Las promesas de los prometedores

18.12.2015 11:42

Ni bipartidismo ni tetrapartidismo, después del 20 de diciembre nuestro Parlamento seguirá con su estéril ajetreo, mutilado por el implacable poder monopartidista.

La globalización – fiel a su manual de instrucciones – se zampó hasta las urnas, dejándonos los despojos de un Parlamento que solo nos recuerda al de otros tiempos de mayor fertilidad democrática por unos cuantos orificios en el techo.  
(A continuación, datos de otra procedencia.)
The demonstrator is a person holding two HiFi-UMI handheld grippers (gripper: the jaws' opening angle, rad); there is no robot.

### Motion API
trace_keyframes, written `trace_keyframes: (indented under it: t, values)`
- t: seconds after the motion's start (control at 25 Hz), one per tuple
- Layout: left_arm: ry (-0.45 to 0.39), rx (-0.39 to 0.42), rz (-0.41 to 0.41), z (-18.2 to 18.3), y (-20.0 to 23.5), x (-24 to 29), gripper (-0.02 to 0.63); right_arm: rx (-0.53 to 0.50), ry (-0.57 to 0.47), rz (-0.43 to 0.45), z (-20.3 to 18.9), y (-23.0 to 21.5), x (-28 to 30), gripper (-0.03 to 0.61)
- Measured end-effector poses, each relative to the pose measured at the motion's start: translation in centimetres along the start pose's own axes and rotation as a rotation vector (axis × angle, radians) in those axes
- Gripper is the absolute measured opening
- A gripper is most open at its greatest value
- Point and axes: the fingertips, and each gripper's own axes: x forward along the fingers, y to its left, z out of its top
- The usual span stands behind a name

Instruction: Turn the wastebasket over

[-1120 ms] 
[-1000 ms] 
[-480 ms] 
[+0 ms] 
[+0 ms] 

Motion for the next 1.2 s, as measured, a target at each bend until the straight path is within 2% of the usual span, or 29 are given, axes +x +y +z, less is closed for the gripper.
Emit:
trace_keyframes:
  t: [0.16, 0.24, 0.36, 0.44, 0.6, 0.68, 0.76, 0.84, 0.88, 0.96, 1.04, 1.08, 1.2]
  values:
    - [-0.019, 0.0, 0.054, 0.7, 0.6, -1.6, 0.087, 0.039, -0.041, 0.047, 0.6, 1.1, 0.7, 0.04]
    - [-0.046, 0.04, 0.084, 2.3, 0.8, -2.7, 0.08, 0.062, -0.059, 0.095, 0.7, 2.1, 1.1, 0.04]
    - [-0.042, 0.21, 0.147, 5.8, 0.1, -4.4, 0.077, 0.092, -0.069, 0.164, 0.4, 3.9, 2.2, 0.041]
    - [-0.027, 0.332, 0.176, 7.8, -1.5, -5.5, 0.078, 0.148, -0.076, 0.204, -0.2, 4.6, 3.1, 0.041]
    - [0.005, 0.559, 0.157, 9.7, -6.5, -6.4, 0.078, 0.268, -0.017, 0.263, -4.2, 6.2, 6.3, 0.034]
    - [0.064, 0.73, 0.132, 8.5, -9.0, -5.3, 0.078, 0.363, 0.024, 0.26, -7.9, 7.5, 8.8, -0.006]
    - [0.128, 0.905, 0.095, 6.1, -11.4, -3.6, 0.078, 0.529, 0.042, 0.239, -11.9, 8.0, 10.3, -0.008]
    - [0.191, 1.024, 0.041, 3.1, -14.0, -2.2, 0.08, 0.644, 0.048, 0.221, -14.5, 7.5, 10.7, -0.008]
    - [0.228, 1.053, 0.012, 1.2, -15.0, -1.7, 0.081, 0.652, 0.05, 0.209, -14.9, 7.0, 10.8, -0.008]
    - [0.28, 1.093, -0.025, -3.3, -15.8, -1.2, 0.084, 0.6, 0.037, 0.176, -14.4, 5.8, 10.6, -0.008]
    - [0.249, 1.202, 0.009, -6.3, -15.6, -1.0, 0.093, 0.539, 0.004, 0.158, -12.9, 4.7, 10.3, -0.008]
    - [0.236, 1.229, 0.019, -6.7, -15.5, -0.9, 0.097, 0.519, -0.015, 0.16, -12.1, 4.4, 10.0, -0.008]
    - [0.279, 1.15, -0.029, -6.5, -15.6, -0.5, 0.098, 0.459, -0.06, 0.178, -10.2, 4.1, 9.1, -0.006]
"¡Os prometo el oro y el moro!", dice a sus parroquianos uno que aspira a gobernar.

"¡Yo haré escuelas, hospitales, carreteras y jardines!", dice un segundo que aspira a gobernar.

"¡Subiré las pensiones, bajaré los impuestos y acabaré con el paro!", dice un tercero que aspira a gobernar.

En otro lugar de nuestro ilusorio escenario, varios figurantes, con traje a rayas y un cierto tufillo a perfume de marca, se preguntan entre sí quiénes son esos que prometen.

-         "¿Acaso no saben quién manda aquí?", le susurra uno a otro, a la vez que esbozan una discreta sonrisa de complicidad.

-         "Si no lo saben, pronto lo sabrán".

(Nuestro Espectador sospecha que, aunque lo disimulan, los prometedores sí saben quiénes mandan como saben que sus promesas nunca verán la luz, sepultadas por el falaz polvillo mitinero).

Una sombría mañana (tal vez la más sombría de todas las mañanas), el Espectador visitaba una sala de arbitrajes de un gran banco. La sala estaba repleta de personas sentadas delante de pantallas iluminadas por múltiples gráficas de colores. Al pasar cerca de una de ellas (un muchacho de no más de 30 años), el Espectador le oyó gritar: "¡vende España!"

-         "¿Ha dicho ‘vende España’?", preguntó sorprendido el Espectador a su cicerone.

-         "Sí, él y todos los que ves aquí, en este momento  están vendiendo España", respondió el cicerone, con toda naturalidad.

El cicerone explicó a nuestro Espectador que todas aquellas personas, sentadas delante de sus ordenadores, habían recibido instrucciones de los hombres de traje a rayas para vender Bonos del Estado español, a la vez que otros muchos hacían lo mismo en otros lugares del mundo. Impasible, añadió que la venta masiva de bonos españoles encarecía exponencialmente los intereses que el país debía pagar por el dinero que le prestaba sus acreedores y que los intereses subirían tanto como fuera necesario hasta la quiebra de las arcas públicas.

Los hombres de traje a rayas habían decidido que antes que construir colegios y hospitales, que antes que subir las pensiones y acabar con el paro, que mucho antes que todo eso, España debía pagar sus deudas y prometer que en el futuro pagaría puntualmente a sus prestamistas. La venta de España era un castigo y una advertencia de que solo los señores de traje a rayas deciden cuándo hay que construir los colegios y en qué momento se pueden subir las pensiones.

Fue entonces cuando nuestro Espectador supo que todos los Parlamentos del mundo, engullidos por la globalización, son monopartidistas. Desde aquel momento, nuestro Espectador nunca más volvió a escuchar las promesas de los prometedores y nunca más volvió a votar.